**Task to complete**
Only the lines from the beginning of the data below through the line containing "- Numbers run" belong in the response, each copied exactly.

*** Opening of Supplied data ***

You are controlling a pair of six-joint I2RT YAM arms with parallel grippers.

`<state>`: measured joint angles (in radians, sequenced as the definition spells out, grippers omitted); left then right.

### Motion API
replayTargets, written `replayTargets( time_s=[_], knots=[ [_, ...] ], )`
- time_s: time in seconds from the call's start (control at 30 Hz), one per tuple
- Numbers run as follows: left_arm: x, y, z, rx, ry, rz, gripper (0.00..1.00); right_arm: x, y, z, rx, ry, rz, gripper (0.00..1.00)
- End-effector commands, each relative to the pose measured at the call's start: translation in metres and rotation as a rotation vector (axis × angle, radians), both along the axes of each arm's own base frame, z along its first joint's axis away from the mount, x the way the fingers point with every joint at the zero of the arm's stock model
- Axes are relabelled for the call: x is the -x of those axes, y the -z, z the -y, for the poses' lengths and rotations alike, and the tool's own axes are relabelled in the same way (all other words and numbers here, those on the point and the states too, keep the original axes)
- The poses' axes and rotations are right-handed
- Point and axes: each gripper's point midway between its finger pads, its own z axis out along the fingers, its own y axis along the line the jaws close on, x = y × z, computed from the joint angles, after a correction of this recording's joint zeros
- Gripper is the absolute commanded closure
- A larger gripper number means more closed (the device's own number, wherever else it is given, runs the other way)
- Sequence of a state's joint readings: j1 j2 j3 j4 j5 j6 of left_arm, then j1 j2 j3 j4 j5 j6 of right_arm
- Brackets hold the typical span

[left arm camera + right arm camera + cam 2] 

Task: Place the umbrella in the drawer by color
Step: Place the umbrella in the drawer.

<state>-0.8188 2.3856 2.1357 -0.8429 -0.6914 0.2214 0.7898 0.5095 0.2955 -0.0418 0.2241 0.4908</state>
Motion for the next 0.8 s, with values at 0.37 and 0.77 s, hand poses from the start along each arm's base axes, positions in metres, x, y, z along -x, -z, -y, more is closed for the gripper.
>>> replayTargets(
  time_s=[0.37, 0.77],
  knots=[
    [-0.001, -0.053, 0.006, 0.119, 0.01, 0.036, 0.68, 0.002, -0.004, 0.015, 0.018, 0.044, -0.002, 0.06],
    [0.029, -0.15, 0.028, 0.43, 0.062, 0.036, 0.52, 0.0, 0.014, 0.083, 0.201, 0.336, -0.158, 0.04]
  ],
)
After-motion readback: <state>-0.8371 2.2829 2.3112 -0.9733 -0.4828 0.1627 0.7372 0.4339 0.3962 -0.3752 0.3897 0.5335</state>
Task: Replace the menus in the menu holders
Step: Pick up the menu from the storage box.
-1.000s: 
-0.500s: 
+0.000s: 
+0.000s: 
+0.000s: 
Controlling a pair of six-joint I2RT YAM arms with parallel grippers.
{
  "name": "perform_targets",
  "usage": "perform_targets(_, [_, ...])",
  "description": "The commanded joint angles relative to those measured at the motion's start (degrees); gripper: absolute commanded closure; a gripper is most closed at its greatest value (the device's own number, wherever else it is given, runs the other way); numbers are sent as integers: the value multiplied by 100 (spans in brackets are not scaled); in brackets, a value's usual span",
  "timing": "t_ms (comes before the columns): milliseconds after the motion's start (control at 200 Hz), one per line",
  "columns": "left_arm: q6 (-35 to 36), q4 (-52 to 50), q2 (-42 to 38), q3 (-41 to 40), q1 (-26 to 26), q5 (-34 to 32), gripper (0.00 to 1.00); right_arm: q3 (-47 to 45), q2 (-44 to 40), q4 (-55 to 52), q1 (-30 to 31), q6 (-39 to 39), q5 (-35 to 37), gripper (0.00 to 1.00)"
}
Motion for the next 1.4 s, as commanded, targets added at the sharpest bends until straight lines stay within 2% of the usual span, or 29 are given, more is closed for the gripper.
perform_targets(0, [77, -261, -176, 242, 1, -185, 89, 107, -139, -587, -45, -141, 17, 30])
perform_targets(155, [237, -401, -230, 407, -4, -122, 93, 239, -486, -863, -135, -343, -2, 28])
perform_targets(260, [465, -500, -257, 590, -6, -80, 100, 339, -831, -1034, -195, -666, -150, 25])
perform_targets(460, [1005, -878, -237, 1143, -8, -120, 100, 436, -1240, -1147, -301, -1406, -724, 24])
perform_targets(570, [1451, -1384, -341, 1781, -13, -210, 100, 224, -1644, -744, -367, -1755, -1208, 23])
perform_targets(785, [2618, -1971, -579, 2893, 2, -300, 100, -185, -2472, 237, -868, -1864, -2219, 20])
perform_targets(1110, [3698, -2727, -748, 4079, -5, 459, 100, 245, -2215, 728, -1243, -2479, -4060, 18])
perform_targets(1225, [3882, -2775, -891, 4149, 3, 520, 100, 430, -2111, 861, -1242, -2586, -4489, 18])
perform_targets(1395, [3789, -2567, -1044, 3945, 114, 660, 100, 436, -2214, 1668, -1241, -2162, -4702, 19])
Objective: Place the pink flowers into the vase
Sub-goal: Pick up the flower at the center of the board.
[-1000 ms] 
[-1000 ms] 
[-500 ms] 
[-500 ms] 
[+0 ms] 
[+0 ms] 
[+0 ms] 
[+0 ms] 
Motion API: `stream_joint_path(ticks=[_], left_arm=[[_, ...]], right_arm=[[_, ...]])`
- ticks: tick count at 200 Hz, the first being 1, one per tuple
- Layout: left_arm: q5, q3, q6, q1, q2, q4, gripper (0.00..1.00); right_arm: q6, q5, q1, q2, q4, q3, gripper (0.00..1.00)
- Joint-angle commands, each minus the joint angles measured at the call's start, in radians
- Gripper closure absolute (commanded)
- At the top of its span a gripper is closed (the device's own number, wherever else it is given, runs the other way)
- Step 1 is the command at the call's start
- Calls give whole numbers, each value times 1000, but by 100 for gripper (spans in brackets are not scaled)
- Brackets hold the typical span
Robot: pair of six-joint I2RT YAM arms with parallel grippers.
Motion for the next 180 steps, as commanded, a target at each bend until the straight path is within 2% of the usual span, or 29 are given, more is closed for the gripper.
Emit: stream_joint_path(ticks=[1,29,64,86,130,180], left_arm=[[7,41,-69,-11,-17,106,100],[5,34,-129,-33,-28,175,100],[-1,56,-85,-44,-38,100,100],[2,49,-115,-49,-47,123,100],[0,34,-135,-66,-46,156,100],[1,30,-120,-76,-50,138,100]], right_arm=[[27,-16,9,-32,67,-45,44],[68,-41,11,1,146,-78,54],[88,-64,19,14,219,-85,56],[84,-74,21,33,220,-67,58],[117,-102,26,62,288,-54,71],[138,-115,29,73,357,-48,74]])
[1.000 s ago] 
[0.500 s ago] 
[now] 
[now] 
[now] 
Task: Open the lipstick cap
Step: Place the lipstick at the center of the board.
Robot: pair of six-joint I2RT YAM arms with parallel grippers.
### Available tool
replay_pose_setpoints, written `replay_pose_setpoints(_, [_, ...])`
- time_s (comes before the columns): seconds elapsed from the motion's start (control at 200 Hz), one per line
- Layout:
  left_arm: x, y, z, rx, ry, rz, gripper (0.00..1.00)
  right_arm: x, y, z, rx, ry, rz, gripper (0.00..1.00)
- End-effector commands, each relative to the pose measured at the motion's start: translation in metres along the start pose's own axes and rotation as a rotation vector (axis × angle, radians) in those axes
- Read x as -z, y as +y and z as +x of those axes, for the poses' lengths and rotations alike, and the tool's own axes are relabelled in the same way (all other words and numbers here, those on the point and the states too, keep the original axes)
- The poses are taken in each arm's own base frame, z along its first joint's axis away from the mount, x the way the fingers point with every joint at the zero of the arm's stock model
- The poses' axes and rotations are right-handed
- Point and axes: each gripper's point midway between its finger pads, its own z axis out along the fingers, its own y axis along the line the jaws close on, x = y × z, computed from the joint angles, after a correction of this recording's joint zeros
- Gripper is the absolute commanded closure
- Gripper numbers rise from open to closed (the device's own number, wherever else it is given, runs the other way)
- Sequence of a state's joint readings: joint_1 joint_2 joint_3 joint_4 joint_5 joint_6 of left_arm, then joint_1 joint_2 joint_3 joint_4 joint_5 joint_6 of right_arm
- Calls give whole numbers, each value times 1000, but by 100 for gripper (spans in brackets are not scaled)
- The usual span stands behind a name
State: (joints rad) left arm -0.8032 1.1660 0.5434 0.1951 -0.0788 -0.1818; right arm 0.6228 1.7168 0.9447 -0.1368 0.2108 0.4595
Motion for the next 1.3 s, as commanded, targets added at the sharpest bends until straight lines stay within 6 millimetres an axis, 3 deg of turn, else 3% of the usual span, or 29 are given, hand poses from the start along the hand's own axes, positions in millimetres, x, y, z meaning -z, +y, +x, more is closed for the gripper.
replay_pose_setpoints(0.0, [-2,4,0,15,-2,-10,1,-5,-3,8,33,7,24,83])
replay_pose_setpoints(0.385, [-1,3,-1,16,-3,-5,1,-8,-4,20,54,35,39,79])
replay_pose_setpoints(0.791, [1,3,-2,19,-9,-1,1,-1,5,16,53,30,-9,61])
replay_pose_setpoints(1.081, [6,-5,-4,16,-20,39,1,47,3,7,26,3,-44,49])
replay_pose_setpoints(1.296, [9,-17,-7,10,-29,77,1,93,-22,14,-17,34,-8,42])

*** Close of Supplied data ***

**Solution for this problem**
You are controlling a pair of six-joint I2RT YAM arms with parallel grippers.

`<state>`: measured joint angles (in radians, sequenced as the definition spells out, grippers omitted); left then right.

### Motion API
replayTargets, written `replayTargets( time_s=[_], knots=[ [_, ...] ], )`
- time_s: time in seconds from the call's start (control at 30 Hz), one per tuple
- Numbers run as follows: left_arm: x, y, z, rx, ry, rz, gripper (0.00..1.00); right_arm: x, y, z, rx, ry, rz, gripper (0.00..1.00)

The work for this exercise is now done.